The TemplateSequenceLooper
and the TemplateHashLooper
are two auxiliary objects that can be used to obtain the current value of the loop variable and the loop metadata. As both implementations can have a state, they contain the list used in the loop and the index to the current element in the list.
@Override public TemplateObject evaluateToObject(ProcessContext context) { Object object = sequence.get(index); if (object instanceof TemplateObject templateObject) { return templateObject; } return context.mapObject(object); } public void increment() { index++; }
The evaluateToObject
method takes an element at the current position from the list and maps the value in the list to the internal representation as a TemplateObject
if required. If the loop variable is now used several times in the loop, this is carried out each time, although the object cannot have changed.
As both implementations may have a state and actually already use it, performance can be improved with a little trick.
@Override public TemplateObject evaluateToObject(ProcessContext context) { if (current != null) { return current; } Object object = sequence.get(index); if (object instanceof TemplateObject templateObject) { current = templateObject; return templateObject; } current = context.mapObject(object); return current; } public void increment() { index++; current = null; }
In addition to the list
and the index
, the current
element in the list is now also saved as a TemplateObject
. If evaluateToObject
is called and the element has already been determined, it is returned directly. Otherwise it is calculated as before. If the index
is incremented in the increment method, the stored value current
for the current element is deleted so that it can be recalculated in another loop if necessary.
This rather inconspicuous change has a major impact on the performance of FreshMarker. While it previously ranked just ahead of Mustache and Freemarker, it can now move ahead of Velocity and Trimou for the benchmark used.

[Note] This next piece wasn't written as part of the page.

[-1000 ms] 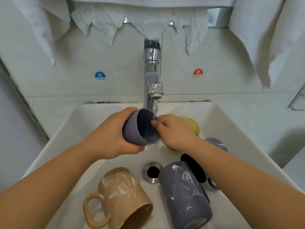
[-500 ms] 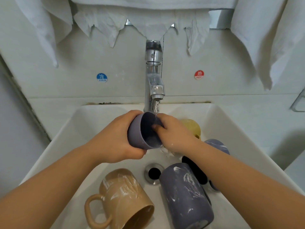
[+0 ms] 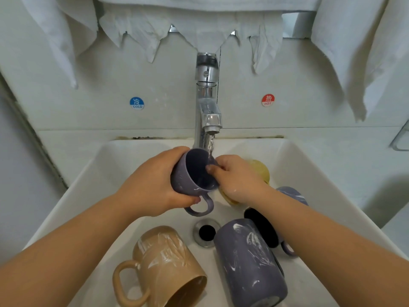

Freemarker.benchmark thrpt 50 31451,022 ± 318,743 ops/s FreshMarker.benchmark thrpt 50 51253,174 ± 610,095 ops/s Handlebars.benchmark thrpt 50 32204,790 ± 432,129 ops/s Mustache.benchmark thrpt 50 32204,285 ± 223,241 ops/s Thymeleaf.benchmark thrpt 50 3078,860 ± 35,203 ops/s Velocity.benchmark thrpt 50 36140,685 ± 449,326 ops/s Pebble.benchmark thrpt 50 54861,944 ± 544,948 ops/s Trimou.benchmark thrpt 50 48192,131 ± 787,200 ops/s
On the one hand, it is a great success in improving performance. On the other hand, however, it also shows that a stricter separation between results and expression tree would have significantly increased performance much earlier.